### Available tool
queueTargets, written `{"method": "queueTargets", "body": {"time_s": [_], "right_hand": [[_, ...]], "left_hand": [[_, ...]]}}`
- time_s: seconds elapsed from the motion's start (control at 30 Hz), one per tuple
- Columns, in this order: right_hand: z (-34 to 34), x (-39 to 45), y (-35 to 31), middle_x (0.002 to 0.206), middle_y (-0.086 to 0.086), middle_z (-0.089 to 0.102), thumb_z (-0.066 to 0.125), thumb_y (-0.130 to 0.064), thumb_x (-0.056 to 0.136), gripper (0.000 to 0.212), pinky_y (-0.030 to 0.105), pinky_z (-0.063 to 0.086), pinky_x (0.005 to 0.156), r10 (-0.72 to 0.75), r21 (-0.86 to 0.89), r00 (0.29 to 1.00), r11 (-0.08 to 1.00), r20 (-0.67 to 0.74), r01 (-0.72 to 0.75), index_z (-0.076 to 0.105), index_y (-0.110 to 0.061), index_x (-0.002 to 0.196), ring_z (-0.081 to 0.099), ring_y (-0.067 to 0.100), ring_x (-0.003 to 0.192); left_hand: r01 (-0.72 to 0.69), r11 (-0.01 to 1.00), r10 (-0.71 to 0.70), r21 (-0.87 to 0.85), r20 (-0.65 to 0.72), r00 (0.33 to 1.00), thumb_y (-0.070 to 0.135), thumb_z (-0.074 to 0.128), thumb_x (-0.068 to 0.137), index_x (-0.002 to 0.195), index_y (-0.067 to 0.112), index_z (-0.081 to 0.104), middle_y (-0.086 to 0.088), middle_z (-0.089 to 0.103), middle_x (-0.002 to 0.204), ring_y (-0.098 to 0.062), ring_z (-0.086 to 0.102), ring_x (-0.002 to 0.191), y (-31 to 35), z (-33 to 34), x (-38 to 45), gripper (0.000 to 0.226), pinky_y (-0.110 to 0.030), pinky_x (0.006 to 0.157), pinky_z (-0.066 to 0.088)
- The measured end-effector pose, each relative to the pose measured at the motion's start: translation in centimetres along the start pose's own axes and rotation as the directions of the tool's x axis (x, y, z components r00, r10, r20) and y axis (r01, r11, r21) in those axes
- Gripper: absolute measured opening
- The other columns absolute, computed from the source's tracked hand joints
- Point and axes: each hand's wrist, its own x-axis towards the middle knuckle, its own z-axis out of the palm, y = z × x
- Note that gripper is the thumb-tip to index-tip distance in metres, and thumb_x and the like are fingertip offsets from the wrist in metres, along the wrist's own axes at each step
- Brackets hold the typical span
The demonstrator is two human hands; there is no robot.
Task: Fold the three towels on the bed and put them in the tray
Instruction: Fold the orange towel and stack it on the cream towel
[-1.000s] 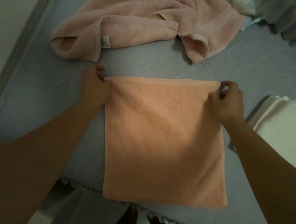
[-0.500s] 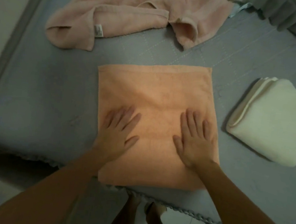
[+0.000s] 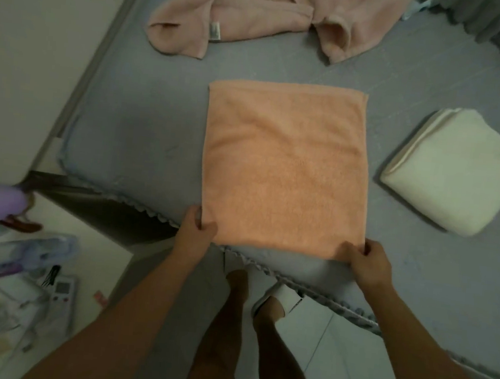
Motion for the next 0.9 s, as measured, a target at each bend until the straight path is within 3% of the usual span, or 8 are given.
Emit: {"method": "queueTargets", "body": {"time_s": [0.1,0.17,0.33,0.47,0.57,0.77,0.83,0.9], "right_hand": [[0.1,0.2,0.1,0.101,0.017,0.062,0.059,-0.029,0.089,0.027,0.039,0.045,0.07,0.053,0.039,0.996,0.998,0.068,-0.056,0.056,-0.006,0.104,0.057,0.029,0.086],[-0.3,0.4,0.2,0.1,0.015,0.062,0.062,-0.027,0.088,0.028,0.042,0.051,0.073,0.037,0.087,0.996,0.995,0.082,-0.044,0.057,-0.006,0.105,0.06,0.032,0.088],[-2.4,-0.6,0.8,0.11,0.006,0.059,0.068,-0.019,0.088,0.043,0.027,0.05,0.063,0.018,0.229,0.97,0.971,0.241,-0.074,0.048,-0.009,0.125,0.061,0.02,0.087],[-3.8,-2.5,0.7,0.113,0.004,0.059,0.068,-0.016,0.088,0.036,0.034,0.054,0.066,0.012,0.332,0.946,0.935,0.323,-0.126,0.044,-0.022,0.114,0.063,0.022,0.093],[-5.3,-3.3,-1.5,0.103,0.011,0.059,0.062,-0.011,0.091,0.03,0.036,0.055,0.065,-0.084,0.512,0.948,0.854,0.306,-0.09,0.042,-0.028,0.105,0.062,0.024,0.077],[-7.8,-1.3,-10.0,0.074,0.008,0.062,0.048,-0.006,0.097,0.019,0.031,0.055,0.063,-0.267,0.695,0.913,0.718,0.31,-0.026,0.064,-0.017,0.092,0.058,0.021,0.058],[-8.4,0.8,-12.7,0.075,0.005,0.07,0.049,0.002,0.093,0.023,0.028,0.055,0.066,-0.285,0.72,0.896,0.692,0.339,-0.053,0.066,-0.011,0.103,0.066,0.017,0.064],[-8.5,3.0,-15.0,0.083,0.007,0.07,0.046,0.016,0.085,0.037,0.025,0.055,0.07,-0.325,0.672,0.874,0.74,0.362,-0.004,0.064,-0.006,0.11,0.069,0.016,0.075]], "left_hand": [[0.212,0.969,-0.217,-0.131,-0.024,0.976,0.021,0.067,0.089,0.143,0.011,0.036,-0.006,0.051,0.127,-0.022,0.055,0.107,-0.3,-0.3,0.4,0.063,-0.036,0.089,0.049],[0.244,0.968,-0.245,-0.065,-0.006,0.97,0.021,0.065,0.091,0.135,0.009,0.045,-0.009,0.057,0.12,-0.018,0.06,0.086,-0.6,-0.7,0.5,0.05,-0.029,0.068,0.049],[0.207,0.978,-0.209,-0.03,-0.067,0.976,0.014,0.064,0.092,0.119,0.004,0.052,-0.014,0.062,0.1,-0.019,0.057,0.064,-2.2,-2.9,-1.1,0.032,-0.031,0.055,0.043],[0.176,0.984,-0.177,-0.018,-0.105,0.979,0.013,0.067,0.09,0.106,0.005,0.05,-0.019,0.061,0.084,-0.019,0.057,0.055,-3.1,-4.9,-3.2,0.025,-0.028,0.047,0.046],[0.052,0.995,-0.06,-0.086,-0.091,0.994,0.011,0.063,0.092,0.091,0.017,0.059,-0.012,0.062,0.077,-0.009,0.058,0.047,-1.6,-6.2,-3.5,0.008,-0.024,0.044,0.046],[0.098,0.892,-0.057,-0.442,0.105,0.993,-0.002,0.047,0.09,0.09,0.017,0.078,-0.007,0.07,0.084,-0.014,0.064,0.069,5.2,-7.9,-0.2,0.036,-0.023,0.056,0.053],[0.039,0.918,0.031,-0.395,0.168,0.985,-0.01,0.045,0.085,0.1,0.016,0.073,-0.005,0.07,0.097,-0.011,0.066,0.083,7.7,-8.0,2.1,0.041,-0.019,0.066,0.055],[-0.133,0.981,0.16,-0.144,0.2,0.967,-0.012,0.053,0.081,0.112,0.019,0.067,-0.006,0.068,0.109,-0.015,0.064,0.099,10.0,-7.9,5.0,0.046,-0.026,0.084,0.053]]}}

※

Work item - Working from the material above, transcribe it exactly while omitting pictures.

Completed task -
### Available tool
queueTargets, written `{"method": "queueTargets", "body": {"time_s": [_], "right_hand": [[_, ...]], "left_hand": [[_, ...]]}}`
- time_s: seconds elapsed from the motion's start (control at 30 Hz), one per tuple
- Columns, in this order: right_hand: z (-34 to 34), x (-39 to 45), y (-35 to 31), middle_x (0.002 to 0.206), middle_y (-0.086 to 0.086), middle_z (-0.089 to 0.102), thumb_z (-0.066 to 0.125), thumb_y (-0.130 to 0.064), thumb_x (-0.056 to 0.136), gripper (0.000 to 0.212), pinky_y (-0.030 to 0.105), pinky_z (-0.063 to 0.086), pinky_x (0.005 to 0.156), r10 (-0.72 to 0.75), r21 (-0.86 to 0.89), r00 (0.29 to 1.00), r11 (-0.08 to 1.00), r20 (-0.67 to 0.74), r01 (-0.72 to 0.75), index_z (-0.076 to 0.105), index_y (-0.110 to 0.061), index_x (-0.002 to 0.196), ring_z (-0.081 to 0.099), ring_y (-0.067 to 0.100), ring_x (-0.003 to 0.192); left_hand: r01 (-0.72 to 0.69), r11 (-0.01 to 1.00), r10 (-0.71 to 0.70), r21 (-0.87 to 0.85), r20 (-0.65 to 0.72), r00 (0.33 to 1.00), thumb_y (-0.070 to 0.135), thumb_z (-0.074 to 0.128), thumb_x (-0.068 to 0.137), index_x (-0.002 to 0.195), index_y (-0.067 to 0.112), index_z (-0.081 to 0.104), middle_y (-0.086 to 0.088), middle_z (-0.089 to 0.103), middle_x (-0.002 to 0.204), ring_y (-0.098 to 0.062), ring_z (-0.086 to 0.102), ring_x (-0.002 to 0.191), y (-31 to 35), z (-33 to 34), x (-38 to 45), gripper (0.000 to 0.226), pinky_y (-0.110 to 0.030), pinky_x (0.006 to 0.157), pinky_z (-0.066 to 0.088)
- The measured end-effector pose, each relative to the pose measured at the motion's start: translation in centimetres along the start pose's own axes and rotation as the directions of the tool's x axis (x, y, z components r00, r10, r20) and y axis (r01, r11, r21) in those axes
- Gripper: absolute measured opening
- The other columns absolute, computed from the source's tracked hand joints
- Point and axes: each hand's wrist, its own x-axis towards the middle knuckle, its own z-axis out of the palm, y = z × x
- Note that gripper is the thumb-tip to index-tip distance in metres, and thumb_x and the like are fingertip offsets from the wrist in metres, along the wrist's own axes at each step
- Brackets hold the typical span
The demonstrator is two human hands; there is no robot.
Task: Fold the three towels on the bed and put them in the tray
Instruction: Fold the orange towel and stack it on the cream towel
[-1.000s] 
[-0.500s] 
[+0.000s] 
Motion for the next 0.9 s, as measured, a target at each bend until the straight path is within 3% of the usual span, or 8 are given.
Emit: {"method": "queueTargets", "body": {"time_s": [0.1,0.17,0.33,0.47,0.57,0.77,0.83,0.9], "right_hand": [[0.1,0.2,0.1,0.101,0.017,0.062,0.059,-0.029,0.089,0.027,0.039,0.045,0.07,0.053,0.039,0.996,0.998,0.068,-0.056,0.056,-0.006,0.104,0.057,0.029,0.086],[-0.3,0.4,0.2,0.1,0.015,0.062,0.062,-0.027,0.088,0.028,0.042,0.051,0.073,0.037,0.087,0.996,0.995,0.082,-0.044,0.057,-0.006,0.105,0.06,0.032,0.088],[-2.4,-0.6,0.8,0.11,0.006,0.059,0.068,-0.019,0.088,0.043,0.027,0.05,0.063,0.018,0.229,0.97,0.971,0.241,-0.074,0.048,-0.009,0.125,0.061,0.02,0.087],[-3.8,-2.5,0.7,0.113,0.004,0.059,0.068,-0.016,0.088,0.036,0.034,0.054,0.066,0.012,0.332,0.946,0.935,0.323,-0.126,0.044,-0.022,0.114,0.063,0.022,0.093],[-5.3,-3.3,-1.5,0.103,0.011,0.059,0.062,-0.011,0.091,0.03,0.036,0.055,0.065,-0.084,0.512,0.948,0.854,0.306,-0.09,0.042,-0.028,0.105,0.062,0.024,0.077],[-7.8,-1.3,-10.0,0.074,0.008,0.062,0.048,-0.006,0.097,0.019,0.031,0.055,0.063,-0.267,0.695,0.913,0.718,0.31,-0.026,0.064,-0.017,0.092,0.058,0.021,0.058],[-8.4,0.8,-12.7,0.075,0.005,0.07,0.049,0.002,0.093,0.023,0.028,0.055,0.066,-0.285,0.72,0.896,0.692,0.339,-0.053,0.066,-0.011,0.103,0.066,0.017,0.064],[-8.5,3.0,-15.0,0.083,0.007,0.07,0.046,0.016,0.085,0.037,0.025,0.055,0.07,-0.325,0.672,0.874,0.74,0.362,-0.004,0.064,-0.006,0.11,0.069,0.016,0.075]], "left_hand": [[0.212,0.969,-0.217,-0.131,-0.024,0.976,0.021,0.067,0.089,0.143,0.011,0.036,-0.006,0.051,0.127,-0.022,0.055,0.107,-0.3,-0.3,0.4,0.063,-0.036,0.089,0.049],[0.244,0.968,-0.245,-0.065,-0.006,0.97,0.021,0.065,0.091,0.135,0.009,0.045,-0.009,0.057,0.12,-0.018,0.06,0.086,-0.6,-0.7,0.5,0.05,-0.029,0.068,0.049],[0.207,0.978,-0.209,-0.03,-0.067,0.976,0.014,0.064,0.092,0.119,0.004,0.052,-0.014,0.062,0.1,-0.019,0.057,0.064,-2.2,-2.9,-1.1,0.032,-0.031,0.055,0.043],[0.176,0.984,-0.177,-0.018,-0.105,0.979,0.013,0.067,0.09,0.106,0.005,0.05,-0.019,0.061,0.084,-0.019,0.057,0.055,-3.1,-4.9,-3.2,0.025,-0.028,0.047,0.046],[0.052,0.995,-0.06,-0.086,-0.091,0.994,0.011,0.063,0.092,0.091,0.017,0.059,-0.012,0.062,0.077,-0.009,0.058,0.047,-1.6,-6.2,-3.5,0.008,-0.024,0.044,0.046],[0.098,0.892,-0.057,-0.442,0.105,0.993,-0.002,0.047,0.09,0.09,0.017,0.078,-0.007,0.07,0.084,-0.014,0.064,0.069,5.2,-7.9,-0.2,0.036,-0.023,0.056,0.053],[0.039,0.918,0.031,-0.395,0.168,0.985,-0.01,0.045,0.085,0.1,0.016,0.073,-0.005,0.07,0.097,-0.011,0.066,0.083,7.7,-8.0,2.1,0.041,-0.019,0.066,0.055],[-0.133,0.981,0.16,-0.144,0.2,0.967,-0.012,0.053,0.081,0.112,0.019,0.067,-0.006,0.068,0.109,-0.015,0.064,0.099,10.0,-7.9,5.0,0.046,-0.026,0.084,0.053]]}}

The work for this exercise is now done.